* [To do]
Reproduce the entire listing exactly as written, apart from its pictures.

>>>>

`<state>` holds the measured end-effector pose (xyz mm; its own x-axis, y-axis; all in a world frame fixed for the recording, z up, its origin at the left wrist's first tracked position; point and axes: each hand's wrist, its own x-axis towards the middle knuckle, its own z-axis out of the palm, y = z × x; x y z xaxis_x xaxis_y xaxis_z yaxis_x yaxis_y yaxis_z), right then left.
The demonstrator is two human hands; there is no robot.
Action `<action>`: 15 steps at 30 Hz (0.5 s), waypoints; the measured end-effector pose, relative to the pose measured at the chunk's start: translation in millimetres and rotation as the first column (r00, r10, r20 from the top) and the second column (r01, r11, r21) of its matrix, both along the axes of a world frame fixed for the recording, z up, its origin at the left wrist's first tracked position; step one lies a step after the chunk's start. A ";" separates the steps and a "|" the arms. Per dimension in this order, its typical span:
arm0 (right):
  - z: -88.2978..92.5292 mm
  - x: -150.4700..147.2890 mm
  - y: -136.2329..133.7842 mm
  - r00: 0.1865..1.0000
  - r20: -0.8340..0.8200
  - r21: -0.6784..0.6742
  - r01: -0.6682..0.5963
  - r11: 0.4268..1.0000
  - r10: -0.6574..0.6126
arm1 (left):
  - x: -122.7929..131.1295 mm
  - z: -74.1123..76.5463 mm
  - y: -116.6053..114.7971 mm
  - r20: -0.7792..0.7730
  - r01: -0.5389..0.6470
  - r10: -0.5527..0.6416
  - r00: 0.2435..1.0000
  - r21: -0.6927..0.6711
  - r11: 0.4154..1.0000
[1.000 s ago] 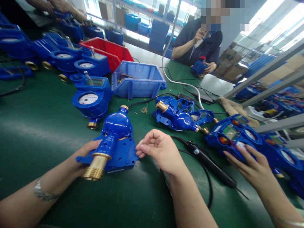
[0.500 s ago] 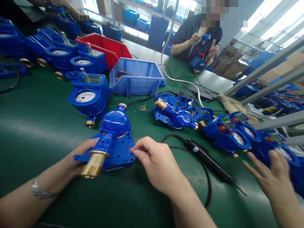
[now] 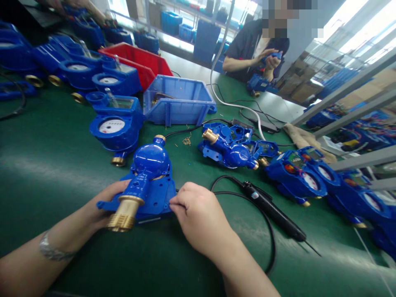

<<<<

* [Exercise response]
`<state>` holds the measured end-effector pose (xyz mm; its own x-axis, y-axis; all in a world frame fixed for the recording, z up, its origin at the left wrist's first tracked position; point and axes: each hand's wrist, its own x-axis towards the middle knuckle, its own z-axis out of the palm, y = z × x; x y z xaxis_x xaxis_y xaxis_z yaxis_x yaxis_y yaxis_z), right then left.
The demonstrator is two human hands; there is no robot.
Action `<action>`: 15 steps at 30 Hz (0.5 s), waypoints; the measured end-effector pose, relative to the pose measured at the chunk's start: translation in millimetres and rotation as the first column (r00, r10, r20 from the top) and the second column (r01, r11, r21) of its matrix, both along the axes of a world frame fixed for the recording, z up, its origin at the left wrist's first tracked position; step one lies a step after the chunk's start. A ";" separates the steps and a "|" the arms. Per dimension in this order, its typical span:
arm0 (right):
  - z: -88.2978..92.5292 mm
  - x: -150.4700..147.2890 mm
  - y: -136.2329..133.7842 mm
  - r00: 0.1865..1.0000
  - r20: -0.8340..0.8200
  - r21: -0.6784..0.6742
  - r01: -0.6682..0.5963
  - r11: 0.4268..1.0000
  - r10: -0.6574..0.6126
arm1 (left):
  - x: -122.7929..131.1295 mm
  - z: -74.1123..76.5463 mm
  - y: -116.6053..114.7971 mm
  - r20: -0.7792..0.7730
  - r01: -0.5389..0.6470
  - r10: -0.5527..0.6416
  - r00: 0.2435..1.0000
  - r21: -0.6927..0.6711
  - r11: 0.4154..1.0000
[1.000 s ago] 
[0.500 s ago] 
[now] 

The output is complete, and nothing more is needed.